Submitted by Don Doman
One of my clients passed away last month. He was a tough old bird, but I got a big kick out of him. When he first signed with me he wanted clients to come to him for a/c (air conditioning) tubes and hoses. He didn’t expect any because he hadn’t ever had marketing pay off for him before. He made sales one-on-one. I also didn’t deliver . . . at first.
Finally, I discovered that his custom connections, tubes, and hoses had very little to do with a/c, it was just how he saw his business. His market really were the owners of custom and classic cars, motorcycles and ATVs. Old hoses and tubes wear out and they don’t make them any more. He could supply what ever lengths his clients needed. He began making sales.Not air conditioning, but old motorcycles, custom cars, and ATVs was the service area my client needed.
I saw this same misconception about product and services when I recently watched “The Founder.” It was the story of Ray Kroc who made franchise history with McDonald’s. Well into the film he’s being successful at finding franchise buyers. They are making lots of money and yet, Kroc can’t meet the obligation on his home. As he argues and pleads with his banker to extend his loan and even provide him more cash, someone nearby is listening. As Kroc leaves the bank he’s followed by Harry Sonneborn. Sonneborn crunches some numbers with Kroc and explains that Ray Kroc is not in the hamburger business, he’s in the real estate business. Kroc sees the logic and begins buying ideal real estate locations, which he in turn leases back to his new franchise owners. Sonneborn eventually became president of McDonald’s.
Sometimes it takes a person a step or two away from a business to realize missed potential. Number crunchers can do more than deliver totals. Dan Nicholson of Nth Degree CPAs in Seattle says, “I like to think of myself as an anti-accountant. Instead of just dutifully checking boxes on tax to-do lists, I’m constantly peeking into the rest of my clients’ processes and actions and offering plenty of advice for how to achieve real financial certainty. For most of my clients, early on it can be a challenge to think more holistically about their finances. But as they begin working through the issues, they discover it makes for a stronger and more clear path to financial certainty.”

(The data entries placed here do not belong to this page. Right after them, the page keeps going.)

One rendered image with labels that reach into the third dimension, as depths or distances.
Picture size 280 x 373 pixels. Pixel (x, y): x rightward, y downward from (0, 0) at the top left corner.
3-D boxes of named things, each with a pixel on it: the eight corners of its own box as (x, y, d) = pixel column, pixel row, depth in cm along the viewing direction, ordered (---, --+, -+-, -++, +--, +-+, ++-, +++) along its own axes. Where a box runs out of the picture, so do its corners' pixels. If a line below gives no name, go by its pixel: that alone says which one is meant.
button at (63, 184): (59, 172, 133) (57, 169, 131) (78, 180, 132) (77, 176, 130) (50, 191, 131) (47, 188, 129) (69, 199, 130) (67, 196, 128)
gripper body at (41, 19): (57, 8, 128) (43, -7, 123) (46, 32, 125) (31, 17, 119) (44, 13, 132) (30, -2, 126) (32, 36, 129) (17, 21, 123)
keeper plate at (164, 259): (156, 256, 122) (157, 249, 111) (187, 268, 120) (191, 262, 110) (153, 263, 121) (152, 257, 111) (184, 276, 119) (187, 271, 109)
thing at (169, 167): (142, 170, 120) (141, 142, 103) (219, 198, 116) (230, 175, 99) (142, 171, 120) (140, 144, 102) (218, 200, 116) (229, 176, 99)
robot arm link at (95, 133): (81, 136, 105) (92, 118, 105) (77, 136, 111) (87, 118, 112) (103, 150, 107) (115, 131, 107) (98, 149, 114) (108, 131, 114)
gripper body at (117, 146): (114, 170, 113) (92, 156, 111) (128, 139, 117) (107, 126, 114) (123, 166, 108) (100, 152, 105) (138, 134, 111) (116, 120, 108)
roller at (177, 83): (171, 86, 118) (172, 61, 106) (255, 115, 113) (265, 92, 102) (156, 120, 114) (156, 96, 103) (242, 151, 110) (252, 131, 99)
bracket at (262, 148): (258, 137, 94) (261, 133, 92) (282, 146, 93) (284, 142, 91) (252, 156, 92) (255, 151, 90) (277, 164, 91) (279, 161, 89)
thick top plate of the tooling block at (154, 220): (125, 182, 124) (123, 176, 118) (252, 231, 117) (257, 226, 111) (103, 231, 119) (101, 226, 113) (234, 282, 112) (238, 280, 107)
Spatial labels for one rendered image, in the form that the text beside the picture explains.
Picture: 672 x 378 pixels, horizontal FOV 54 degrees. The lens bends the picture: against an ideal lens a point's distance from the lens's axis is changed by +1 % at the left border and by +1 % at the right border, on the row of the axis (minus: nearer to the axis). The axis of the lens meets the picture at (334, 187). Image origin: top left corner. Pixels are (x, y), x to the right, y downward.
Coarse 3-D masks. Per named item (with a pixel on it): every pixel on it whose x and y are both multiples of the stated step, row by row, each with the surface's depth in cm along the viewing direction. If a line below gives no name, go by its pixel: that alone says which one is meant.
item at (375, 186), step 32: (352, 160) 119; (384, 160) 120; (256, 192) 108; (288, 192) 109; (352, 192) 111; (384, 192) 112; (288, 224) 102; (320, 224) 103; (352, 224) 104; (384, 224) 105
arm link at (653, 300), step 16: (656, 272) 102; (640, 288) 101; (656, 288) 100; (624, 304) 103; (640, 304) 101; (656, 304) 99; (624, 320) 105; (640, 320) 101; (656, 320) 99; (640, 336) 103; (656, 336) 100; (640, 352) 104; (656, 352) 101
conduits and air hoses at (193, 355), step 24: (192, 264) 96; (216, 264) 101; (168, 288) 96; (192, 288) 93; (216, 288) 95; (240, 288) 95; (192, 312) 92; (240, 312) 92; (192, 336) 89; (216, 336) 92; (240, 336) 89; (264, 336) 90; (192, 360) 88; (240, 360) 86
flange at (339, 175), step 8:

Business author Mike Ramidden in his on line article “Seeking Business Advice is a Key to Business Success” says “Simply stated, no one single person knows everything about what it takes and what needs to be known in order to make a business successful. Business leaders simply must rely on recommendations from mentors, consultants, partners and even experienced employees if they want to make their business competitive and to help it survive growing pains and changing market conditions.”
Every morning I read two local newspapers, and review the latest headlines on Yahoo News. I frequently go for coffee and a breakfast sandwich at McDonald’s, where I can sit undisturbed and read a third newspaper, “USA Today.” I sit close to a group of retired businessmen who gather each morning. I make notes to myself from the paper as well as comments I overhear. You never know what you can learn unless you are open to new ideas and old know-how about making a profit. These guys have seen good business years and bad business years and come through it all. Business is never static and evaluations and adjustments go hand in hand. They say rust never sleeps and the same goes for evaluating business from service through concept and process.Services and processes should be constantly reviewed.
As CPA Dan Nicholson reveals,”Crunching numbers is part of the game when you’re running a business. When you’re reviewing your financial records — whether it’s reviewing the latest report or double-checking your accountant — it can be easy to see financial problems and start looking around the rest of the spreadsheet to see if you can crunch things together to make it all better.”
Step outside the box. Somethings will add up and sometimes they just never add up. I like to ask myself counter-intuitive questions that let me look at a problem from different viewpoints. I like “Why?” and “Why not?” Answers can often tell you what business you are in and what direction in which you should be going. But you don’t have to do it all by yourself. Listen to others. You don’t have to do all the work yourself. After all, you deserve a break today.